By Ryan Underwood, BA’96
The robot-assisted future vividly depicted in pop culture a half-century ago—from Stanley Kubrick’s film 2001: A Space Odyssey to The Jetsons—looks more like reality every day.
Artificial intelligence (AI) systems are helping solve everything from making hospitals run more smoothly to suggesting effective courses of cancer treatment. Similarly, machine learning continues to improve areas like financial investing, transportation, and voice-activated services like Siri and Alexa.
Data science, as the umbrella field is called, likely will revolutionize a number of other disciplines in the coming years.
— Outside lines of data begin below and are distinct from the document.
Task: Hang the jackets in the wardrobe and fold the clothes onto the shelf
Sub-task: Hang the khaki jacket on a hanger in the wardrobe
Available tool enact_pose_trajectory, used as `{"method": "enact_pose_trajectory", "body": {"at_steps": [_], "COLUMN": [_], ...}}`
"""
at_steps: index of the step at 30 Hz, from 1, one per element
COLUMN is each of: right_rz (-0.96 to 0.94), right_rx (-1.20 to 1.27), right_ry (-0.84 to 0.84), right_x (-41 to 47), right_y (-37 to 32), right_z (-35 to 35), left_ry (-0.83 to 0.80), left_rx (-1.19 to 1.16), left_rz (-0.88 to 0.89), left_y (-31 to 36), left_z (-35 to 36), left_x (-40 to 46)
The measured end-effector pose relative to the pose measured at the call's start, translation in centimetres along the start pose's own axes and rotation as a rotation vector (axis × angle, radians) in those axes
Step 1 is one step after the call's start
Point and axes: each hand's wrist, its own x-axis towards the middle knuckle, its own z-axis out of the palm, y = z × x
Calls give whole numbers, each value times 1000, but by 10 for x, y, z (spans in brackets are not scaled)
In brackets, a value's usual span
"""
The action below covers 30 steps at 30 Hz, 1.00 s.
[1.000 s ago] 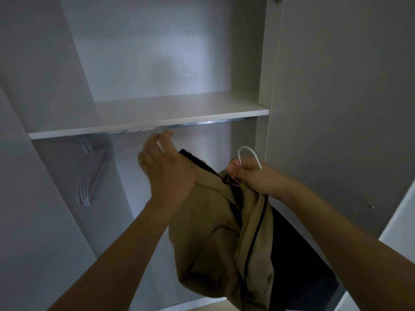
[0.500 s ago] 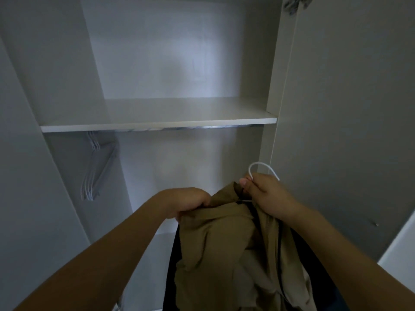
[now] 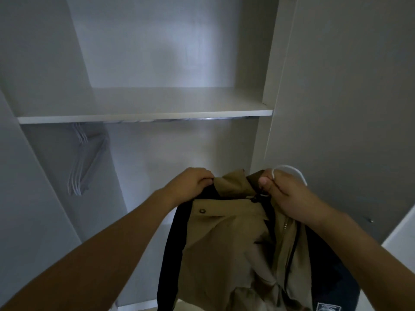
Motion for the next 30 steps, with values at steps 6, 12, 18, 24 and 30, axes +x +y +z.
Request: {"method": "enact_pose_trajectory", "body": {"at_steps": [6,12,18,24,30], "right_rz": [-21,214,335,418,435], "right_rx": [-197,212,254,417,246], "right_ry": [25,102,262,265,83], "right_x": [13,24,41,52,55], "right_y": [-4,-15,-13,2,15], "right_z": [-4,-11,11,38,31], "left_ry": [125,234,315,-307,-172], "left_rx": [-180,-307,-16,-6,203], "left_rz": [81,84,-63,-135,-19], "left_y": [47,62,77,89,80], "left_z": [-26,-43,-42,-18,-19], "left_x": [26,31,20,-21,-35]}}
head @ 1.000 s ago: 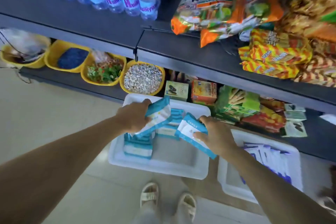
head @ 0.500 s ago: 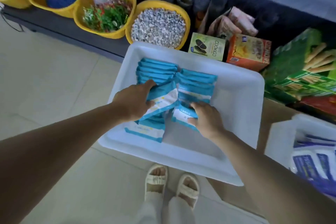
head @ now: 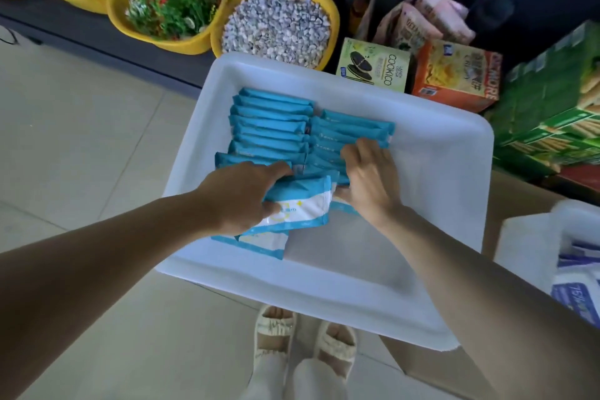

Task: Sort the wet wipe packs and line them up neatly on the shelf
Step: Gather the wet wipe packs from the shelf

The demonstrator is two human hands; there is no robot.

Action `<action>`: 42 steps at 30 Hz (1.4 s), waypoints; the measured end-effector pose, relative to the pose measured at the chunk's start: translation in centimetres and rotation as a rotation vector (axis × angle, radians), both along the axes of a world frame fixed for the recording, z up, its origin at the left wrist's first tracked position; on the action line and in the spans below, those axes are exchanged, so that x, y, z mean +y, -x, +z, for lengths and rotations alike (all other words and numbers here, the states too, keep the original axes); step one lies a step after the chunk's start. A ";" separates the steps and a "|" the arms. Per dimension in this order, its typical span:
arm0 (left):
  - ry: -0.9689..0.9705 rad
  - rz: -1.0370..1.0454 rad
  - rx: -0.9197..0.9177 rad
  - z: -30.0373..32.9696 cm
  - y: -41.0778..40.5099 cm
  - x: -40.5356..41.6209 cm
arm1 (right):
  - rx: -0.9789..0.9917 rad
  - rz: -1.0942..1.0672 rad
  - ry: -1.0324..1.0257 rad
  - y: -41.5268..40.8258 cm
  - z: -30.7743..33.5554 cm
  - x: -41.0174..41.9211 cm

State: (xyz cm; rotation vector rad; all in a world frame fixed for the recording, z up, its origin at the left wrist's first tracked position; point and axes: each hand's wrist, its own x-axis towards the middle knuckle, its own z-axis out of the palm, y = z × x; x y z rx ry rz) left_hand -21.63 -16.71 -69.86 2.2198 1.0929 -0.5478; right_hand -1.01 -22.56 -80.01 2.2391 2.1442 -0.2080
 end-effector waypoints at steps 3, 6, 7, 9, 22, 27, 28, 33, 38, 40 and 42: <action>-0.004 -0.102 0.011 -0.5 -1.7 -0.7 | 0.022 -0.009 -0.018 -1.4 -0.5 -0.5; 0.016 -0.185 0.082 -1.0 -3.1 -1.3 | 0.126 0.015 0.005 -2.8 -0.2 -0.5; 0.029 -0.205 0.102 -1.2 -3.4 -1.5 | 0.173 0.014 0.039 -3.2 0.0 -0.3; 0.051 -0.233 0.124 -1.7 -4.1 -1.9 | 0.281 -0.003 0.103 -4.1 0.4 -0.1; -0.177 -0.241 0.143 -7.0 -9.1 -4.2 | 0.655 -0.420 0.105 -6.1 2.4 -3.8; -0.313 -0.197 0.112 -7.9 -7.3 -5.4 | 0.833 -0.503 0.482 -3.6 1.9 -6.9; -0.342 -0.202 0.118 -8.1 -6.9 -5.4 | 0.809 -0.480 0.517 -2.8 1.7 -7.5; -0.446 -0.295 0.137 -8.7 -6.0 -4.5 | 0.641 -0.455 0.360 -0.4 -0.5 -7.5; -0.613 -0.293 0.064 -8.7 -5.4 -2.1 | 0.575 -0.449 0.108 0.1 -0.5 -5.6; -0.622 -0.310 0.083 -8.5 -5.4 -2.3 | 0.482 -0.413 0.143 0.1 -0.4 -5.5; -0.616 -0.296 0.124 -8.5 -5.6 -2.8 | 0.380 -0.377 0.195 0.0 -0.1 -5.9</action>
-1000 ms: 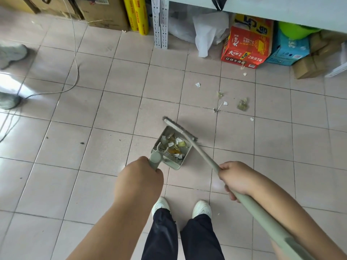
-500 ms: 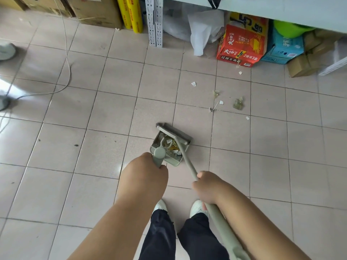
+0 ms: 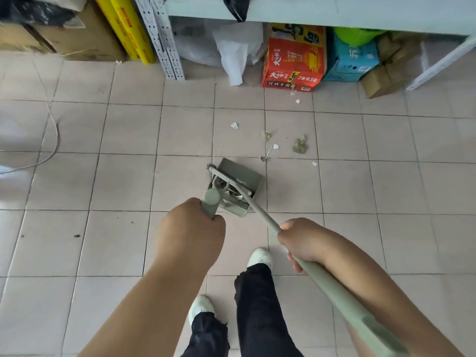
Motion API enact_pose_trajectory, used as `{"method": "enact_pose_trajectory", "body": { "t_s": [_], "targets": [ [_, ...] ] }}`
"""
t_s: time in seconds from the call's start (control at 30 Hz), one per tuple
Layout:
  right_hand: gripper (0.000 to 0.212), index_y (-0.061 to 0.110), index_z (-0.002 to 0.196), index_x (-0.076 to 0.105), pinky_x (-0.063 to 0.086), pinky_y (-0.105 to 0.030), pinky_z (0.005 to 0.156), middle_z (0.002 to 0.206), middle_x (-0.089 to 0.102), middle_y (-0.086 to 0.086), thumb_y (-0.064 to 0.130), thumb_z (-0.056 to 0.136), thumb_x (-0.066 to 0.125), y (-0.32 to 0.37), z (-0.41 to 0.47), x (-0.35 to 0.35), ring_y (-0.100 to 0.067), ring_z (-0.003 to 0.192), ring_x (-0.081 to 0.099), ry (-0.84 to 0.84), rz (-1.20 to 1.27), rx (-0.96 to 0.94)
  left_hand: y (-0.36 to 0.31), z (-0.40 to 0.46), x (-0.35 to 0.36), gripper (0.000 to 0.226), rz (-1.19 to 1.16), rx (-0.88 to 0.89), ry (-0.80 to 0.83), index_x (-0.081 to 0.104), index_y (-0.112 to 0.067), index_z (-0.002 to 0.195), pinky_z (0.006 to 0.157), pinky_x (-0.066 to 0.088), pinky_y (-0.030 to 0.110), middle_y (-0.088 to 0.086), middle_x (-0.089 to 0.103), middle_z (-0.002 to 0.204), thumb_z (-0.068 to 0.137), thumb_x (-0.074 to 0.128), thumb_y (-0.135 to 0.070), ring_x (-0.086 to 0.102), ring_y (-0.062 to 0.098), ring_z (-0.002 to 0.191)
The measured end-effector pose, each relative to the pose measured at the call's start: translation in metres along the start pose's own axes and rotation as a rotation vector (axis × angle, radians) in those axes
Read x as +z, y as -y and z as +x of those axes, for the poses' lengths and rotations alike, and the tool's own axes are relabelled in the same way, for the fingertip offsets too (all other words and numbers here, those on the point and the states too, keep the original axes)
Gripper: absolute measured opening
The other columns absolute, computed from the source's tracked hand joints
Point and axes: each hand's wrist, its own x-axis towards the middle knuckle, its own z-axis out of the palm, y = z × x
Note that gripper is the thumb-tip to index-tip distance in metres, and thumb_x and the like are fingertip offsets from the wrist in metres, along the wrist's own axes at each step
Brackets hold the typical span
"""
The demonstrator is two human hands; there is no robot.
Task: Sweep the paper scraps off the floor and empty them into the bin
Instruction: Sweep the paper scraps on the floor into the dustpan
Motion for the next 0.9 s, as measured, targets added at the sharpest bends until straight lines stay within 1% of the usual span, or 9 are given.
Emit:
{"method": "enact_pose_trajectory", "body": {
  "t_s": [0.13, 0.2, 0.3, 0.37, 0.43, 0.57, 0.77, 0.83, 0.9],
  "targets": [
    [0.018, 0.013, 0.085, 0.049, 0.04, -0.021, 0.048, 0.062, 0.055, -0.012, 0.008, 0.083, 0.032, 0.002, 0.008, -0.052, -0.021, 0.043, 0.051, -0.029, -0.025, -0.025, -0.051, 0.023, 0.01, 0.012, 0.017, 0.004, 0.002, 0.044, -0.017, 0.065, 0.042, 0.03, 0.025, 0.0, 0.054, 0.059, 0.076, 0.048, -0.021, 0.05, 0.018, 0.053],
    [0.016, 0.013, 0.084, 0.047, 0.041, -0.021, 0.048, 0.059, 0.054, -0.01, 0.007, 0.084, 0.032, 0.003, 0.012, -0.074, -0.023, 0.045, 0.051, -0.03, -0.032, -0.029, -0.072, 0.034, 0.015, 0.013, 0.029, 0.003, -0.007, 0.042, -0.019, 0.066, 0.042, 0.03, 0.025, -0.001, 0.054, 0.061, 0.077, 0.047, -0.021, 0.048, 0.016, 0.054],
    [0.018, 0.012, 0.089, 0.05, 0.041, -0.018, 0.044, 0.059, 0.052, -0.008, 0.009, 0.088, 0.032, 0.003, 0.015, -0.1, -0.018, 0.036, 0.051, -0.053, 0.012, -0.015, -0.093, 0.046, 0.018, 0.011, 0.037, -0.001, -0.012, 0.043, -0.02, 0.068, 0.042, 0.029, 0.025, -0.002, 0.053, 0.063, 0.079, 0.047, -0.022, 0.047, 0.015, 0.055],
    [0.017, 0.012, 0.086, 0.049, 0.04, -0.017, 0.043, 0.057, 0.05, -0.007, 0.01, 0.088, 0.032, 0.003, 0.017, -0.115, -0.015, 0.03, 0.049, -0.064, 0.056, 0.001, -0.103, 0.053, 0.019, 0.009, 0.046, 0.006, -0.005, 0.045, -0.02, 0.071, 0.042, 0.03, 0.025, -0.002, 0.054, 0.064, 0.079, 0.048, -0.023, 0.047, 0.015, 0.056],
    [0.017, 0.013, 0.086, 0.05, 0.04, -0.016, 0.041, 0.056, 0.05, -0.007, 0.01, 0.088, 0.033, 0.004, 0.018, -0.126, -0.015, 0.028, 0.048, -0.078, 0.092, 0.009, -0.108, 0.058, 0.015, 0.011, 0.061, 0.014, 0.007, 0.045, -0.02, 0.07, 0.042, 0.029, 0.024, -0.002, 0.053, 0.064, 0.079, 0.048, -0.024, 0.047, 0.016, 0.056],
    [0.02, 0.013, 0.094, 0.055, 0.041, -0.015, 0.039, 0.058, 0.052, -0.007, 0.012, 0.089, 0.036, 0.008, 0.023, -0.142, -0.016, 0.027, 0.049, -0.128, 0.169, 0.008, -0.106, 0.062, 0.004, 0.013, 0.104, 0.017, 0.022, 0.043, -0.02, 0.067, 0.042, 0.028, 0.024, -0.001, 0.054, 0.063, 0.079, 0.048, -0.024, 0.048, 0.015, 0.055],
    [0.015, 0.013, 0.083, 0.05, 0.039, -0.015, 0.038, 0.055, 0.049, -0.011, 0.01, 0.09, 0.037, 0.028, 0.054, -0.153, -0.017, 0.024, 0.046, -0.241, 0.243, -0.021, -0.101, 0.077, -0.007, 0.011, 0.098, 0.014, 0.064, 0.046, -0.017, 0.07, 0.043, 0.031, 0.025, 0.001, 0.056, 0.064, 0.08, 0.047, -0.021, 0.051, 0.018, 0.056],
    [0.013, 0.009, 0.086, 0.049, 0.04, -0.018, 0.039, 0.055, 0.05, -0.013, 0.01, 0.091, 0.037, 0.037, 0.074, -0.154, -0.019, 0.028, 0.049, -0.283, 0.203, -0.044, -0.098, 0.08, -0.009, 0.011, 0.097, 0.029, 0.067, 0.046, -0.017, 0.069, 0.043, 0.032, 0.025, 0.001, 0.056, 0.063, 0.08, 0.047, -0.022, 0.051, 0.018, 0.056],
    [0.012, 0.006, 0.09, 0.049, 0.043, -0.022, 0.046, 0.05, 0.054, -0.014, 0.009, 0.089, 0.037, 0.044, 0.09, -0.155, -0.022, 0.036, 0.053, -0.314, 0.164, -0.046, -0.094, 0.079, -0.012, 0.012, 0.078, 0.043, 0.063, 0.046, -0.017, 0.068, 0.043, 0.032, 0.025, 0.001, 0.055, 0.061, 0.078, 0.048, -0.022, 0.051, 0.019, 0.055]
  ]
}}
Yet Vanderbilt experts say we’ve barely reached the beginning stages of unlocking the full potential of data science—or understanding how to use it responsibly.
“Over the next decade, data science is estimated to have a significant impact across all sectors of the economy, from health care to transportation, manufacturing, construction and urban living,” reads the final report of Vanderbilt’s Data Science Visions group, a faculty-led initiative formed through a 2017 Trans-Institutional Projects award. “Investing in data science expertise that is broadly available to, and adoptable by, Vanderbilt researchers will yield dramatic advances in academic discovery.”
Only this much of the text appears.